The second Israeli official posited Iran could gather 230 kg to 240 kg of mid-level uranium - just short of a bomb’s worth - and then, between inspectors’ weekly visits to the enrichment plants, churn out the few kilograms required to close the gap.
Next, it could move all the material to a secret location for prospective later processing into weapons fuel, making the Islamic Republic a “latent nuclear power”, the official argued.
“For now, we know what sites would have to be targeted in a military strike,” the official said. “Can any of us, even the Americans, be sure of having such full knowledge in the future?”
The United States sounds more secure about nuclear inspections and intelligence monitoring of the Iranians, as well as in its ability to intervene militarily at short notice.
“We assess Iran could not divert safeguarded material and produce a weapon-worth of WGU (weapons-grade uranium) before this activity is discovered,” U.S. National Intelligence Director James Clapper said on Tuesday.
Gary Samore, Obama’s former nuclear non-proliferation adviser, disputed the idea that Iran would break out of the U.N. inspections regime with just one bomb’s worth of fuel, or that it would be capable of making a quick switch to the highest level of uranium enrichment, given its technical lags.
“Nobody knows, including the Iranians, how much 20 percent (enriched uranium) they need to have a bomb’s worth. They have never done it. They have never converted,” Samore, who is now executive director at Harvard Kennedy School’s Belfer Center for Science and International Affairs, said in a phone interview.
That made threshold questions “inherently ambiguous”, said Samore, who referred to Netanyahu’s “red line” alternatively as a “red zone”.

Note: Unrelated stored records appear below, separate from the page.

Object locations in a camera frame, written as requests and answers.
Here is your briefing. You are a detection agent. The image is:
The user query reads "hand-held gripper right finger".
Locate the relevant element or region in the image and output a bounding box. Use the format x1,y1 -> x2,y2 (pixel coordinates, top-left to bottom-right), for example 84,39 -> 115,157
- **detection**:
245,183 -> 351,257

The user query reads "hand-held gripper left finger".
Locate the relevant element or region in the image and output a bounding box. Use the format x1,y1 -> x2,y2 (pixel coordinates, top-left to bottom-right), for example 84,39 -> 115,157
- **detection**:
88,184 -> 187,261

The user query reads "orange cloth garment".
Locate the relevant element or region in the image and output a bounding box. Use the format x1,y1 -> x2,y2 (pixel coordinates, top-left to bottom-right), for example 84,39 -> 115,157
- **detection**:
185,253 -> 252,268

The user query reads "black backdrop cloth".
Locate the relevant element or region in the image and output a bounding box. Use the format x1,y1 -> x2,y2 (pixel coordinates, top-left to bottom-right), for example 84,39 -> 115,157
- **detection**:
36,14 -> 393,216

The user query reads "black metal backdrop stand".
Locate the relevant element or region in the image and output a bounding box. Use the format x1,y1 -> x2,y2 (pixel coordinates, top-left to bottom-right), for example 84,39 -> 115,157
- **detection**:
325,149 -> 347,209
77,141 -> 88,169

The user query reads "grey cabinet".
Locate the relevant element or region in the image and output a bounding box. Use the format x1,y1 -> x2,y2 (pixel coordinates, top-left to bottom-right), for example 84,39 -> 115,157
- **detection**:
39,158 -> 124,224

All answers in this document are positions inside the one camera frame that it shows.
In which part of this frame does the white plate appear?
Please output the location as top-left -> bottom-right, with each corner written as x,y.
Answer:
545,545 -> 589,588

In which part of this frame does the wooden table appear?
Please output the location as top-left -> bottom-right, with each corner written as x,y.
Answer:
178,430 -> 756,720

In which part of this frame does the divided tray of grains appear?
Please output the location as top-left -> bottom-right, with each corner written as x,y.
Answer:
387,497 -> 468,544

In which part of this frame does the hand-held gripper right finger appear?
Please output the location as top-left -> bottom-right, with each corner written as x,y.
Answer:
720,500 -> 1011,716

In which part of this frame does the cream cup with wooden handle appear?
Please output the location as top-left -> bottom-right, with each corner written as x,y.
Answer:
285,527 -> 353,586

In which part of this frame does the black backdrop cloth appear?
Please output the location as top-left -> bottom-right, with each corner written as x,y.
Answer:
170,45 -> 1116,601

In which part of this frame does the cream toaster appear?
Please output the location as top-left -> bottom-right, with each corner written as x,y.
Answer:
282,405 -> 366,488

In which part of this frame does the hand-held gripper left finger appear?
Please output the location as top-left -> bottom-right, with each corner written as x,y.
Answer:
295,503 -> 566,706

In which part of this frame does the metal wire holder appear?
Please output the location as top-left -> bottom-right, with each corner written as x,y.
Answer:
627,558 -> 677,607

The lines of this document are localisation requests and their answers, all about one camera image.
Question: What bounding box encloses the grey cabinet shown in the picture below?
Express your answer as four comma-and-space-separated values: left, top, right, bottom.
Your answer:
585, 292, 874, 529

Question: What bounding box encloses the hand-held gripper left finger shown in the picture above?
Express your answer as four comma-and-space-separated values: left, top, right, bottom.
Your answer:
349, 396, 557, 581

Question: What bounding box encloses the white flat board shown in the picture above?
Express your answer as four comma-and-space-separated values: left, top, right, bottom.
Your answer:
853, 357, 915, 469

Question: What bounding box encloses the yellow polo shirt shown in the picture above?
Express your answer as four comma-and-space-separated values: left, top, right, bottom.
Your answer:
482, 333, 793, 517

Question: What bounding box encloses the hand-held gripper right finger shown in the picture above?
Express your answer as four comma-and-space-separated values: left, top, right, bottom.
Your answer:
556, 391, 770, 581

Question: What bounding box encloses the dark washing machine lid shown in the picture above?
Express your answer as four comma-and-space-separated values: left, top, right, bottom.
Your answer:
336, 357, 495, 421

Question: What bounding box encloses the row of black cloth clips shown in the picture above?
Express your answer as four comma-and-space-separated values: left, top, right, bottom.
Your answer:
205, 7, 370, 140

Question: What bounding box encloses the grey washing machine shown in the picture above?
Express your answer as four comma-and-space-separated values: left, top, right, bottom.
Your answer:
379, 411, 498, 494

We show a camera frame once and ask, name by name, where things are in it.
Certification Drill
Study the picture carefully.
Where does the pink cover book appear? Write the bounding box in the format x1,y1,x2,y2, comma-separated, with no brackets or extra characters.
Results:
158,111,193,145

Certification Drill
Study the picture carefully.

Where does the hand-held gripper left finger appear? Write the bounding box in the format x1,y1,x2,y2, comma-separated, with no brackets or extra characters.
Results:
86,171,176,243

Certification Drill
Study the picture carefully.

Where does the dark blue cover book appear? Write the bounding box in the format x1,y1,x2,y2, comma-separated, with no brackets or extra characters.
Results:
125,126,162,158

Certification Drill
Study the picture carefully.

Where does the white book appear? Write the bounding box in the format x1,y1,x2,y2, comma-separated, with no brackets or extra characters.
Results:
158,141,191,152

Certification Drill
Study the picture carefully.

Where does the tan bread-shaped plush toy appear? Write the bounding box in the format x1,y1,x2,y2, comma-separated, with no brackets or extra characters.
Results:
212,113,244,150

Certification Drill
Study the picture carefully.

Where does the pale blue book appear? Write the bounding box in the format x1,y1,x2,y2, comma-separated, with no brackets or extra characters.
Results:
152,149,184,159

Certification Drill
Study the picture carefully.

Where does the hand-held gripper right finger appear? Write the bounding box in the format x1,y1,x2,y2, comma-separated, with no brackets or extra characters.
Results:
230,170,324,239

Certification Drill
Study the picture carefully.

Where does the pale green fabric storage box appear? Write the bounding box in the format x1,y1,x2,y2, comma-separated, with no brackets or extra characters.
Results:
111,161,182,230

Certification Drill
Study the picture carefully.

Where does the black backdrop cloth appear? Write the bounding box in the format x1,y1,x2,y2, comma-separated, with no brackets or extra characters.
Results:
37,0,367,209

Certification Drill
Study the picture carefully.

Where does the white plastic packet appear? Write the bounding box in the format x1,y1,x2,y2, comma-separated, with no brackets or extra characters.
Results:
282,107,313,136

Mark Fitzpatrick, a former U.S. State Department official who heads the non-proliferation and disarmament programme of London’s International Institute for Strategic Studies, had similar doubts about whether Iran would try to sneak past Netanyahu’s “red line” and, if so, whether Israel would respond with strikes.
“Nobody’s going to make a war-or-peace decision based on a few kilograms of 20 percent enriched uranium,” he said. “Nobody knows what Israel’s real ‘red line’ is. I don’t think Israel knows either.”
Fitzpatrick faulted Netanyahu for locking on to Iran’s 20 percent enrichment, arguing that this risked distracting from ongoing progress in other risky aspects of its nuclear programme like centrifuge improvements and stores of low-purity uranium.
“That may not have been a clever way of putting it, because Iran is able to make tactical adjustments and can push back the so-called ‘red line’ as long as it wants,” he said.
But Fitzpatrick also saw a tactical gain for Netanyahu “in reminding the world that there was a concrete threat here, after the world has heard so much sabre-rattling from Israel”.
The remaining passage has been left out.